Mas em 2020, nenhum ministro falou à população em cadeia nacional. Era o auge do pânico – mas longe das eleições federais. Em 2021, foram oito pronunciamentos. Nos três meses de 2022, já foram seis – cinco por pré-candidatos.

O Ministério Público (MP) também acusa o uso de aviões da FAB por parte de ministros para participar de eventos de natureza eleitoral. Segundo o MP, Rogério Marinho (Desenvolvimento Regional) e Fábio Faria (Comunicações) teriam se deslocado para compromissos oficiais e realizado “pedido explícito de votos”. Outros, como Ciro Nogueira (Casa Civil) ou Marcelo Queiroga (Saúde), também fizeram uso incomum das aeronaves para participar de eventos em seus redutos eleitorais.
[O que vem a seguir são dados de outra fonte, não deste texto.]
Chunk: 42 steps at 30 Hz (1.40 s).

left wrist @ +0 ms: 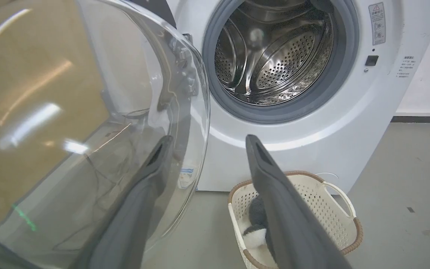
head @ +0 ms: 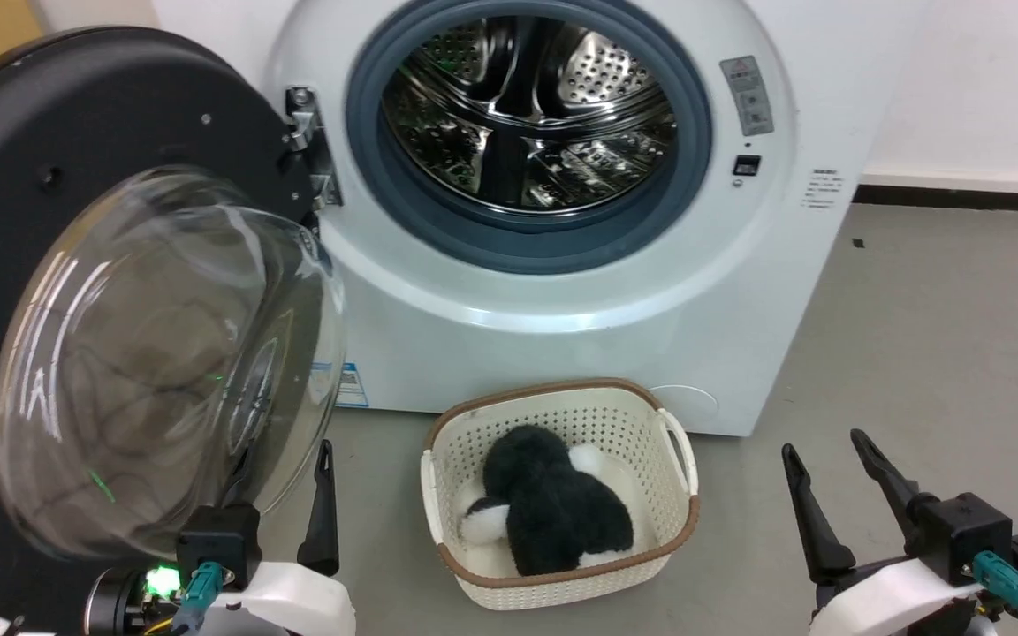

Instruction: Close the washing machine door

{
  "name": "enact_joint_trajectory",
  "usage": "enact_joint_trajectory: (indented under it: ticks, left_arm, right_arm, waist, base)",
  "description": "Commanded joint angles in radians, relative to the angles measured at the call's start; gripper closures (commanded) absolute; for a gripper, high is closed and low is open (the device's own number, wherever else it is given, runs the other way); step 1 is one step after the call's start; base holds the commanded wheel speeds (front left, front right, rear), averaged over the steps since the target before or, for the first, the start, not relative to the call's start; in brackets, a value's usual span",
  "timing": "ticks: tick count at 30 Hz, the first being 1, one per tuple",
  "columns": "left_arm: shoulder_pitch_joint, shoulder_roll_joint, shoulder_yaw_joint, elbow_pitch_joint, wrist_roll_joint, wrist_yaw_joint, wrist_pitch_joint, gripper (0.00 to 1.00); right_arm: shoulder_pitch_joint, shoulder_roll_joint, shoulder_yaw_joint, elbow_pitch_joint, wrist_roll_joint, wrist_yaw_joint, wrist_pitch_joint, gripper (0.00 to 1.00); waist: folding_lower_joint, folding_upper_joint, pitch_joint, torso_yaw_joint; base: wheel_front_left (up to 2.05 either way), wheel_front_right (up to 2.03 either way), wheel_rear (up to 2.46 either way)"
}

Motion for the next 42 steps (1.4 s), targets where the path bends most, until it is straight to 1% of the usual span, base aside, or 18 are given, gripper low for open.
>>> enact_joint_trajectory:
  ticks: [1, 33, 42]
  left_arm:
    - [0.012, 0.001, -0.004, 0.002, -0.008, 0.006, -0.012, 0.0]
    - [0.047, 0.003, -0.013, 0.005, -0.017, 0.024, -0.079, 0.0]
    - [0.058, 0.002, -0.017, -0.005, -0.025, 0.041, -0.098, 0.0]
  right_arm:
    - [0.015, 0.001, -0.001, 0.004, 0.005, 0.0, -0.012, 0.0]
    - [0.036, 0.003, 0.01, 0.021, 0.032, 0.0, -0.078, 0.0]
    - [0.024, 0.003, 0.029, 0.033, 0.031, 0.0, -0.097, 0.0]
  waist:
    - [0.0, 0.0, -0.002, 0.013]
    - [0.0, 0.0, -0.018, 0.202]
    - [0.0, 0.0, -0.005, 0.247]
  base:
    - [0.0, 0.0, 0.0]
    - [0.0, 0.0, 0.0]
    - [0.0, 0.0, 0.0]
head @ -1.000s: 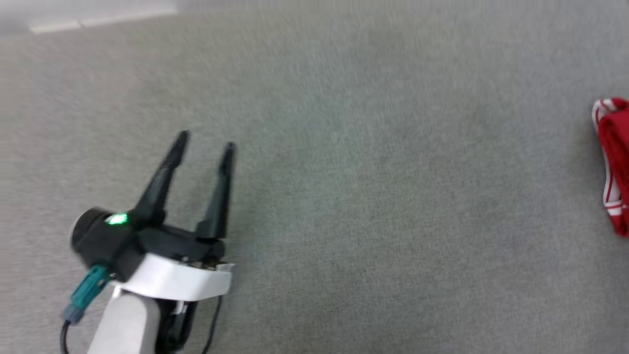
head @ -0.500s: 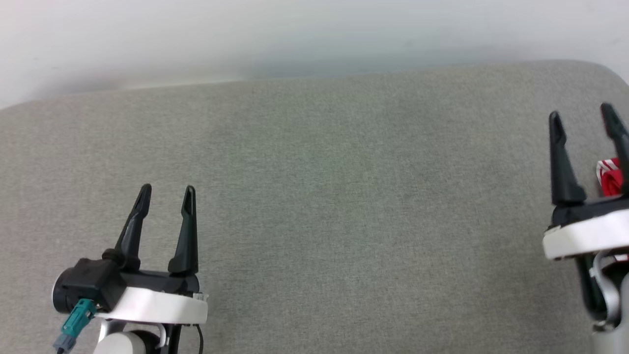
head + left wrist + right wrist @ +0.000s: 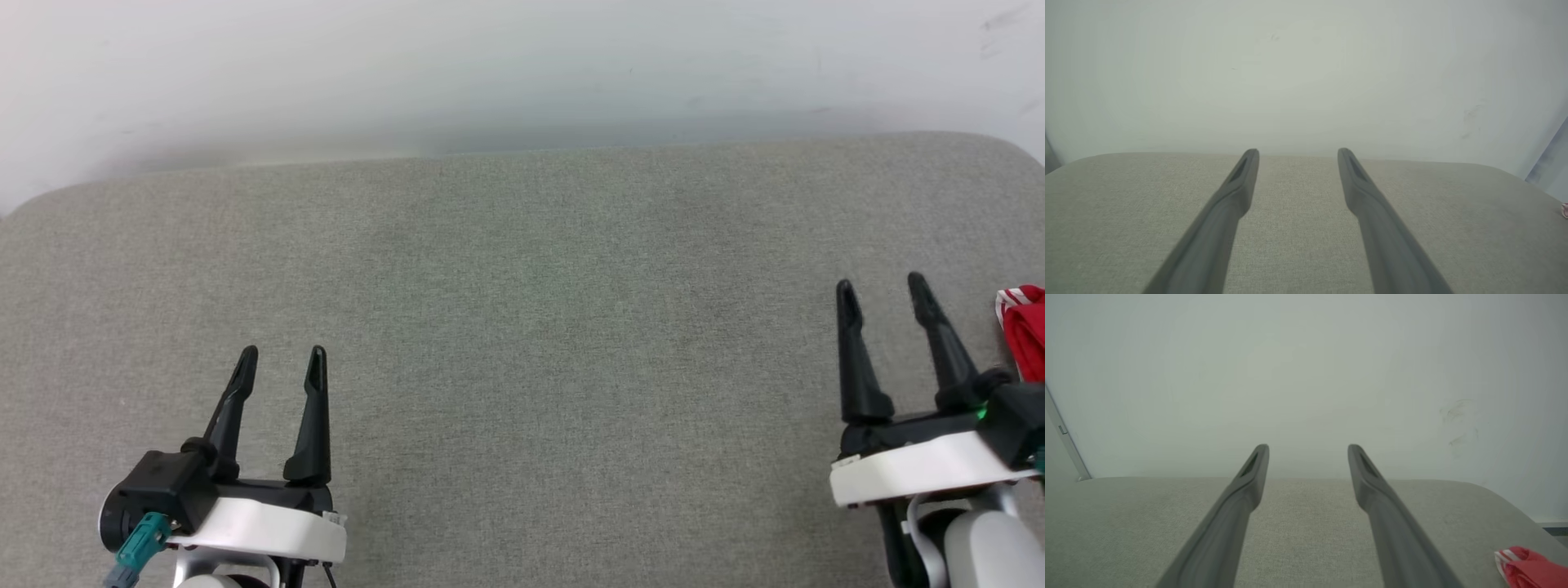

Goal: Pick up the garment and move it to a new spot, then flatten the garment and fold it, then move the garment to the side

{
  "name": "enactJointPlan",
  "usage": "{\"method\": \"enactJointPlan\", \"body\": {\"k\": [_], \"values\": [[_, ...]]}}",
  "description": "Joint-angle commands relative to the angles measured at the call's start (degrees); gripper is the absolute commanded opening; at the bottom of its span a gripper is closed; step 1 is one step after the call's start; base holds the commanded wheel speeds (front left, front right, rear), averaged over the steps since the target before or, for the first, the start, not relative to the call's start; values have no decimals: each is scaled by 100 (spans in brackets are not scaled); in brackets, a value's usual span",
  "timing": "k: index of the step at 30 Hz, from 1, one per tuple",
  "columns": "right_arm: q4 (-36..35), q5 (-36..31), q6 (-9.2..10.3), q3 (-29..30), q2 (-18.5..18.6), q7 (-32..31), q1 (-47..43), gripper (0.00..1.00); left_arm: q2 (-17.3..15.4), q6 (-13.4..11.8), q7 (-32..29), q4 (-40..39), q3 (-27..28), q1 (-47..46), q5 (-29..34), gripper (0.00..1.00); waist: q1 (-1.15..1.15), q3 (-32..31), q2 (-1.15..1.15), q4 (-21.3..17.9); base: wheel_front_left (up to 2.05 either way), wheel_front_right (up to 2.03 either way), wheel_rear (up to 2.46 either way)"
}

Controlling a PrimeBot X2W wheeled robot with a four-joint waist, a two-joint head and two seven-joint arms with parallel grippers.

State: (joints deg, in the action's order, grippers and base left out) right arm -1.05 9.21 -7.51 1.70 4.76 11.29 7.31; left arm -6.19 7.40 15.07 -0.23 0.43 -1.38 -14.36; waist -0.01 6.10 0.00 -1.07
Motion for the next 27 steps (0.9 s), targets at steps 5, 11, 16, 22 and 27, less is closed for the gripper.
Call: {"method": "enactJointPlan", "body": {"k": [5, 11, 16, 22, 27], "values": [[282, -4, 4, -125, -121, 218, -117, 100, 31, 8, 12, 53, -98, 76, -77, 100, 1, -24, 0, -35, 0, 0, 0], [408, 5, 4, -131, -182, 320, -78, 100, -57, 8, 12, -73, -180, 80, -75, 100, 1, -19, 0, -62, 0, 0, 0], [440, -35, 4, -151, -193, 351, -50, 100, -42, 8, 12, -109, -155, 104, -48, 100, 1, -12, 0, -75, 0, 0, 0], [431, -49, 4, -123, -199, 379, -46, 100, 10, 8, 12, -80, -119, 114, -9, 100, 1, -21, 0, -80, 0, 0, 0], [419, -10, 4, -150, -201, 387, -68, 100, 34, 9, 12, -63, -107, 146, 16, 100, 1, -44, 0, -82, 0, 0, 0]]}}
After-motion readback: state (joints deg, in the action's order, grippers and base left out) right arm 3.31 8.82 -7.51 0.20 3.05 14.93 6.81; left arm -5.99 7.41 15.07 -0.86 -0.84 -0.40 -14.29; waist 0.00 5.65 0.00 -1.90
Há poucos dias, funcionários da TV Brasil divulgaram nota protestando contra o aparelhamento da emissora: desde que foi fundida com a emissora do governo (TV NBR), multiplicam-se as entrevistas com ministros e quadros do governo e censuras internas a matérias críticas ao Planalto. “Não há mais como o telespectador diferenciar o que é comunicação pública”, diz a nota, “e a TV do governo, com conteúdo pago por contrato com a Secretaria de Comunicação.”

Enquanto os correligionários de Jair Bolsonaro tentam censurar artistas, sua propaganda corre solta na TV, rádio, rede digital, comícios, motociatas, igrejas e compromissos oficiais. É público e notório que Bolsonaro, seguindo os passos de seu antípoda, Lula da Silva, jamais tirou os dois pés do palanque. A diferença é que agora é ele quem tem as duas mãos na máquina pública.

É flagrante que figuras alçadas da mais espessa obscuridade para a Esplanada dos Ministérios, como Abraham Weintraub ou Damares Alves, usaram suas pastas para se autopromover. Agora outros pré-candidatos entram na dança. Os órgãos de controle precisam estar com os olhos bem atentos a esses abusos. Mas o maior controle é do eleitor. Cabe a ele, nas urnas, afastar da máquina pública tantas mãos que a manipulam para suas ambições privadas.